A CLÁUSULA DE “NON COMPETE” NO UNIVERSO DAS AGÊNCIAS DE PUBLICIDADE

Cláusula de não competição protege informações estratégicas em agências de publicidade, desde que aplicada com limites claros, compensação justa e proporcionalidade.

Marcos Alencar

30.09.2025

A CLÁUSULA DE “NON COMPETE” NO UNIVERSO DAS AGÊNCIAS DE PUBLICIDADE

No mercado publicitário, onde ideias, estratégias e insights criativos são ativos tão valiosos quanto campanhas premiadas, a proteção do know-how é um tema sensível. Por isso, a chamada cláusula de “non compete” – ou cláusula de não competição – ganha relevância tanto em contratos de trabalho quanto em contratos de prestação de serviços. O que é a cláusula de não competição? A cláusula de “non compete” estabelece que, após o término da relação contratual (seja de emprego ou de prestação de serviços), o profissional não poderá atuar em concorrentes diretos por um período previamente ajustado. O objetivo é proteger informações estratégicas da agência, como métodos de criação, processos de mídia, dados de clientes e modelos de precificação. Onde pode ser aplicada? Contrato de trabalho: quando se trata de empregados que, ao pedirem desligamento (pedido de demissão), poderiam migrar imediatamente para a concorrência, levando consigo informações estratégicas. Contrato de prestação de serviços: no caso de freelancers, consultores e fornecedores, a cláusula atua para evitar que, após a rescisão, o profissional ou empresa utilize o conhecimento adquirido para atender concorrentes diretos.
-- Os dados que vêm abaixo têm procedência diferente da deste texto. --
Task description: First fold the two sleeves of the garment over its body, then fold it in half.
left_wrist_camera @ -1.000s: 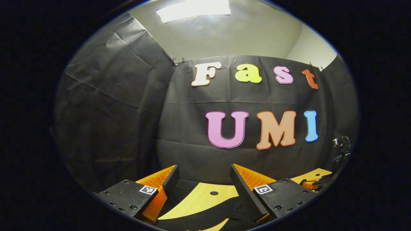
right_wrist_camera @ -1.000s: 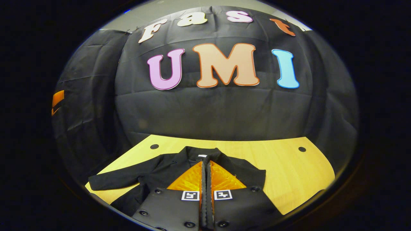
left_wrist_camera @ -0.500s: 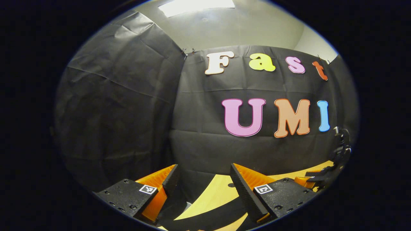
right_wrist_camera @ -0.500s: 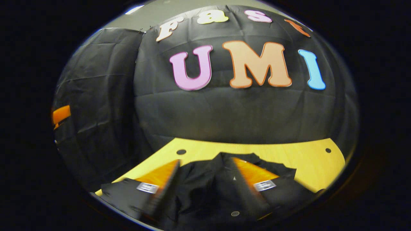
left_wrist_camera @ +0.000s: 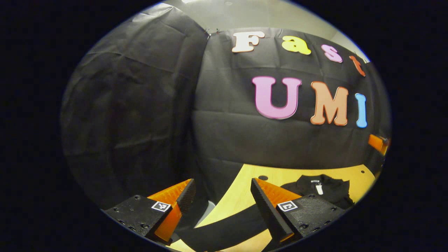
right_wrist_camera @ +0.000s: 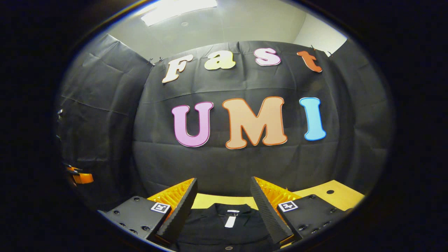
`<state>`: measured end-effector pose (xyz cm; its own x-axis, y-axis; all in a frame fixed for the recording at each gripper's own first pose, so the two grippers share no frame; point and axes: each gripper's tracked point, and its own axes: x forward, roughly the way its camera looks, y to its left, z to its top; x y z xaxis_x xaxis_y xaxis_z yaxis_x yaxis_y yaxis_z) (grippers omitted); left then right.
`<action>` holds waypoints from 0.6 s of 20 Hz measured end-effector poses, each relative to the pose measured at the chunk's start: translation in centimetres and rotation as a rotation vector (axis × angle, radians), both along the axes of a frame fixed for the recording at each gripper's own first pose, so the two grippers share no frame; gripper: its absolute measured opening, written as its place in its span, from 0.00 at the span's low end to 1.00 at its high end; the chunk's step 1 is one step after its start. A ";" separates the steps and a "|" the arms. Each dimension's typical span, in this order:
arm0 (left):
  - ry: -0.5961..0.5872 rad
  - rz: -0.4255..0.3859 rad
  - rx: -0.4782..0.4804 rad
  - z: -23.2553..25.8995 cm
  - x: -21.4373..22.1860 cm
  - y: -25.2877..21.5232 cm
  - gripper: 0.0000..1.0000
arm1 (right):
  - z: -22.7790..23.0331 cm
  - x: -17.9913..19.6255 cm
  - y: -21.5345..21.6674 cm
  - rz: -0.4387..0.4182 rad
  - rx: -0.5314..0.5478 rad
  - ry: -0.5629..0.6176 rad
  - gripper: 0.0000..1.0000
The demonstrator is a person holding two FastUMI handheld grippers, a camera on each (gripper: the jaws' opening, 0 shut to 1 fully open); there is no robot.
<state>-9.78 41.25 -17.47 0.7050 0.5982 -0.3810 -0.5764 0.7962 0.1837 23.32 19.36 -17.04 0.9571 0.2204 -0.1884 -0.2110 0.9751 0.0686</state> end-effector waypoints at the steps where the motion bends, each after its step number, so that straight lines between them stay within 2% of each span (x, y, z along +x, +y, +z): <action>1: 0.026 0.012 -0.024 -1.3 -0.5 0.2 0.94 | -0.1 -0.3 -0.8 -0.016 -0.012 0.000 0.95; 6: 0.192 0.053 -0.159 -8.8 -3.1 0.7 0.95 | -1.2 -2.0 -3.3 -0.067 -0.054 0.043 0.95; 12: 0.371 0.162 -0.359 -17.6 -7.9 0.2 0.96 | -2.1 -3.2 -4.1 -0.095 -0.093 0.085 0.96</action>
Pontos de atenção Prazo razoável: a lei trabalhista e a jurisprudência entendem que não se pode impedir o profissional de trabalhar indefinidamente. Normalmente, períodos entre 6 e 24 meses são aceitos, desde que proporcionais à atividade e ao risco envolvido. Compensação financeira: para contratos de trabalho, recomenda-se que o “non compete” seja acompanhado de uma contrapartida financeira, como uma indenização ou remuneração pelo período de restrição, sob pena de ser considerado abusivo. A restrição pode se referir à empresas concorrentes direto, deixando o resto do mercado de trabalho livre. Abrangência territorial e setorial: a cláusula deve indicar claramente em que mercados e regiões o profissional não poderá atuar, evitando restrições genéricas ou desproporcionais. Justificativa empresarial: é importante demonstrar que a cláusula existe para proteger informações estratégicas e não apenas para limitar a liberdade profissional.

Por que é relevante para agências de publicidade? Em agências, é comum que criativos, planners e profissionais de atendimento tenham contato direto com a essência dos negócios dos clientes. Uma simples mudança de cadeira pode significar que informações confidenciais sobre campanhas, verbas de mídia ou estratégias de posicionamento passem para as mãos da concorrência. Assim, a cláusula de não competição se apresenta como um mecanismo legítimo de proteção de capital intelectual, ajudando a garantir que o investimento em pessoas e processos não seja facilmente apropriado por outros players do mercado.

Conclusão A cláusula de “non compete” não deve ser vista como um obstáculo ao profissional, mas sim como uma ferramenta de equilíbrio. Para agências de publicidade, representa segurança jurídica e competitiva em um ambiente de negócios altamente disputado. Sua aplicação cuidadosa – respeitando limites legais, prazos, compensações e proporcionalidade – pode evitar litígios e preservar o que há de mais valioso: a criatividade e a estratégia que sustentam a reputação da agência.